**PROBLEM DETAILS**
Given the records below, would you repeat exactly the lines that begin at the one containing "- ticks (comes" and end at the one containing "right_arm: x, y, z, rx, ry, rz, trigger", inclusive?

*** RAW DATA ***

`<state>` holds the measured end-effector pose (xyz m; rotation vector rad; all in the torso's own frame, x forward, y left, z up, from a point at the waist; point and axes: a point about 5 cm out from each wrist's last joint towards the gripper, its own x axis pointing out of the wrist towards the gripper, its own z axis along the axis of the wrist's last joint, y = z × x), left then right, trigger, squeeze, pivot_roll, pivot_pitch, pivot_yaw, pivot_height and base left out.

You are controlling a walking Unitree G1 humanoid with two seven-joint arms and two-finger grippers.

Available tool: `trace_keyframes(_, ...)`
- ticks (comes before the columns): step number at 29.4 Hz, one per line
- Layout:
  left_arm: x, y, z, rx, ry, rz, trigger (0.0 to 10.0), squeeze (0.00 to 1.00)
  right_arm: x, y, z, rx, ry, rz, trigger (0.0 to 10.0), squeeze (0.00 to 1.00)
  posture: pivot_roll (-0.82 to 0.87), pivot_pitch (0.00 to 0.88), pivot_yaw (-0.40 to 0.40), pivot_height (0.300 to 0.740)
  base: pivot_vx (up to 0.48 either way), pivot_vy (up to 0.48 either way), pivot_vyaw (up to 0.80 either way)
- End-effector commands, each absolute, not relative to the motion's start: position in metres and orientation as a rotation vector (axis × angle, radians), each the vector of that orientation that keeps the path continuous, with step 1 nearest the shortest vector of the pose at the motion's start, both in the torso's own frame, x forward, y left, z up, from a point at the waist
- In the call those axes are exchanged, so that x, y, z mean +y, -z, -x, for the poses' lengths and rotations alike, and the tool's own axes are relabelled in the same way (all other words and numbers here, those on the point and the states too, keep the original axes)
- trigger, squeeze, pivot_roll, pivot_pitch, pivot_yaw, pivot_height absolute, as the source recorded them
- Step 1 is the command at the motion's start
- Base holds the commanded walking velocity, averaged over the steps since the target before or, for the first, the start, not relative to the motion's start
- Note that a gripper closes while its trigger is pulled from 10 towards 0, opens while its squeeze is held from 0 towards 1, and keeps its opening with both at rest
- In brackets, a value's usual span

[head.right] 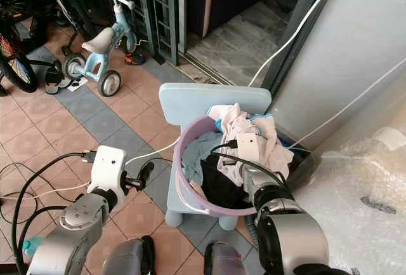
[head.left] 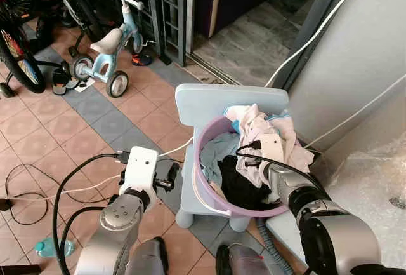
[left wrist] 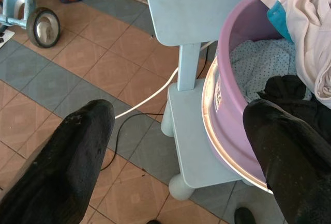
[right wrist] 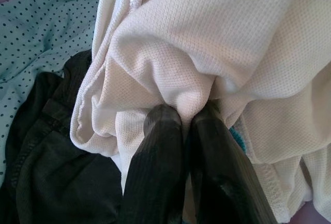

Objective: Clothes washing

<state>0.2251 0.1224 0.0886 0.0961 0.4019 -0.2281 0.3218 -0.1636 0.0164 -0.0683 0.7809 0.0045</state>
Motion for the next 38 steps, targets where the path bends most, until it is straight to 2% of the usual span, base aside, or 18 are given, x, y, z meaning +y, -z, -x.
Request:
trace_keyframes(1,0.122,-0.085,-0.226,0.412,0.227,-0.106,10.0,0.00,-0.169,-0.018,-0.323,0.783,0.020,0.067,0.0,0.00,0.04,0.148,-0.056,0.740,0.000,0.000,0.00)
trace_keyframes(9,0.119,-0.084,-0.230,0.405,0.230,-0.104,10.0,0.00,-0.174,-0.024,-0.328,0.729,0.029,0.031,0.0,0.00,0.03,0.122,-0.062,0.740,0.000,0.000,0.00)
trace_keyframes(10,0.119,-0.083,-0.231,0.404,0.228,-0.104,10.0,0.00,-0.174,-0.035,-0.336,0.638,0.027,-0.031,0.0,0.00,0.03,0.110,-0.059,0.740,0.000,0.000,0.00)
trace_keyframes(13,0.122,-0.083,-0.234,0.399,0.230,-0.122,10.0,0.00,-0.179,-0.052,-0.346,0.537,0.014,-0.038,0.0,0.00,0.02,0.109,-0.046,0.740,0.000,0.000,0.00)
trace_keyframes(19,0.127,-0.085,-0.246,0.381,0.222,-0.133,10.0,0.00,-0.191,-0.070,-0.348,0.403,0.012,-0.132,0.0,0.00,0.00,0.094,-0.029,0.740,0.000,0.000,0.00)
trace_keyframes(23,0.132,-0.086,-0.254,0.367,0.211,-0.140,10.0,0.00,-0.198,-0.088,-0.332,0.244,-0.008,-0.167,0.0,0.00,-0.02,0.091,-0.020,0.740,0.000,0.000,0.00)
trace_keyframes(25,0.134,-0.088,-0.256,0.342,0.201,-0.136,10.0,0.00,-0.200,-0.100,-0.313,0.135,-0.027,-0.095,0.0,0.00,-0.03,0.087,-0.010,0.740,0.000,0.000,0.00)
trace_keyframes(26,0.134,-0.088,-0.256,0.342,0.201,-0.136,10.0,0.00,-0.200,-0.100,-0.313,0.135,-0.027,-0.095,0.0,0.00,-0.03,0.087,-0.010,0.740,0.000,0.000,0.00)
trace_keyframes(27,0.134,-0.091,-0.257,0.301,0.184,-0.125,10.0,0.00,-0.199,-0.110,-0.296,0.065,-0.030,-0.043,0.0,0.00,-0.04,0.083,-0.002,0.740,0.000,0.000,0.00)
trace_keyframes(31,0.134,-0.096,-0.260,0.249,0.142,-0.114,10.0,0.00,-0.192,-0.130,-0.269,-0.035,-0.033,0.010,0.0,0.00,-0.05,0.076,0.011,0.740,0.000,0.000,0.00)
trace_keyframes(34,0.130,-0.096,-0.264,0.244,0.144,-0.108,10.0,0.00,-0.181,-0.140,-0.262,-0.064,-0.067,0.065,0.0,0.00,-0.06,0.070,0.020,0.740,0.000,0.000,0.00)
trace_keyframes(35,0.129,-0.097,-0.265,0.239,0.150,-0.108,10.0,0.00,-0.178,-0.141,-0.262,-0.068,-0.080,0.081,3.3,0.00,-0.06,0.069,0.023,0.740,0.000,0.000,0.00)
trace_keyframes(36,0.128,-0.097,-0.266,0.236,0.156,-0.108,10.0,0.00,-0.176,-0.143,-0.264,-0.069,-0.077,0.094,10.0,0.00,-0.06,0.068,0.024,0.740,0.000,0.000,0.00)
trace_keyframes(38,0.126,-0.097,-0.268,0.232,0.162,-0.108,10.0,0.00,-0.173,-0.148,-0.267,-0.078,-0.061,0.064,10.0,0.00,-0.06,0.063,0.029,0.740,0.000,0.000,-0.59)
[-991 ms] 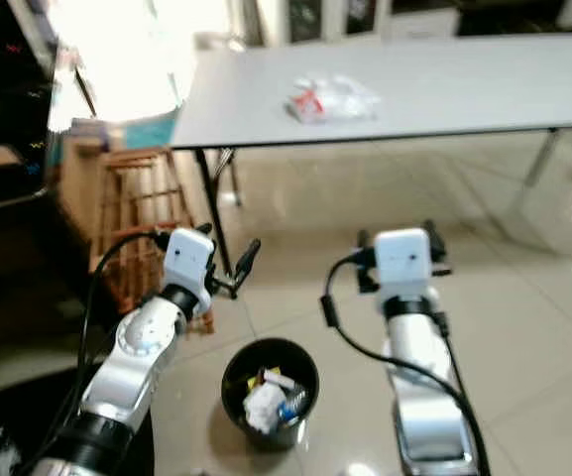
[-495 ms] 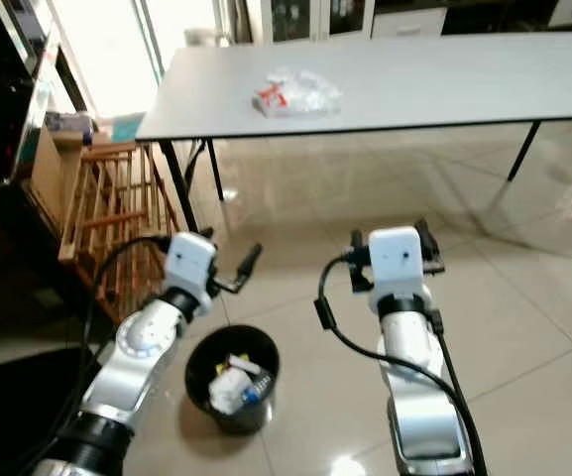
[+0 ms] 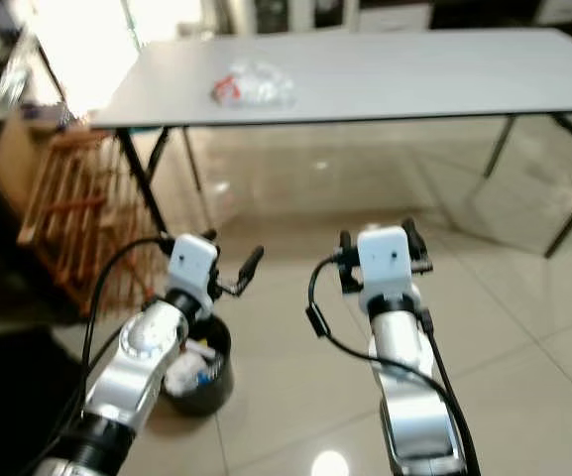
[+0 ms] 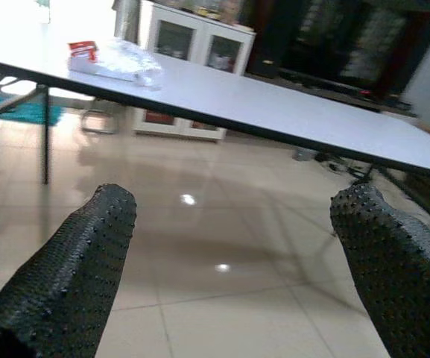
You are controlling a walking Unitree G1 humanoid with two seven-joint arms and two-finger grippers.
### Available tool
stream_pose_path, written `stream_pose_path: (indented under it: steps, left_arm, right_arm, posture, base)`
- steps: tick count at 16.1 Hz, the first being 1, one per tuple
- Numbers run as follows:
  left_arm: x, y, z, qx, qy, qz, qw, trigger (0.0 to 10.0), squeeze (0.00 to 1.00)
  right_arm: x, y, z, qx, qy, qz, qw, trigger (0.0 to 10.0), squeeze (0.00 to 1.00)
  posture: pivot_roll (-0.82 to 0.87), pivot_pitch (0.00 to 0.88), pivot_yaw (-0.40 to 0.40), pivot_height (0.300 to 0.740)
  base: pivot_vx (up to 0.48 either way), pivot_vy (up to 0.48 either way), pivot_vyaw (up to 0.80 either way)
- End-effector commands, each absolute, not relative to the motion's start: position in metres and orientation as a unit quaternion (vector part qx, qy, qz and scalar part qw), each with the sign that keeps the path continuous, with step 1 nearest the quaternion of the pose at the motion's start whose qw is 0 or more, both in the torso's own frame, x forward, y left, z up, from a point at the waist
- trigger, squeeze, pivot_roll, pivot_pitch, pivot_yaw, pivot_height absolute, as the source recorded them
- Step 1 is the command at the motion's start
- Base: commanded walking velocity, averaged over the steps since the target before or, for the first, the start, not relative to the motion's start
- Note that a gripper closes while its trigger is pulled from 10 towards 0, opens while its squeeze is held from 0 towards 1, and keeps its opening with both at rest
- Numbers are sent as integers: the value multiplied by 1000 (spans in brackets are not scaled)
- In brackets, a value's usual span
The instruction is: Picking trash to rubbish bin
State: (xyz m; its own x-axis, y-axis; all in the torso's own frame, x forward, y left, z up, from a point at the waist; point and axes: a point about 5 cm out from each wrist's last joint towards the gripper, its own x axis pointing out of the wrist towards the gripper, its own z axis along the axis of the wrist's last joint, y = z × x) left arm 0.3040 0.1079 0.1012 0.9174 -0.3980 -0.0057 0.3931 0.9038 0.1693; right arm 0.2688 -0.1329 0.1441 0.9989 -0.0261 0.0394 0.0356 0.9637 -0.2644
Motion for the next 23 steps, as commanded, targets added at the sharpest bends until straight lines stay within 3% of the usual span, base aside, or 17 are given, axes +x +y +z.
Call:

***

**REPLY**
- ticks (comes before the columns): step number at 29.4 Hz, one per line
- Layout:
  left_arm: x, y, z, rx, ry, rz, trigger (0.0 to 10.0), squeeze (0.00 to 1.00)
  right_arm: x, y, z, rx, ry, rz, trigger (0.0 to 10.0), squeeze (0.00 to 1.00)

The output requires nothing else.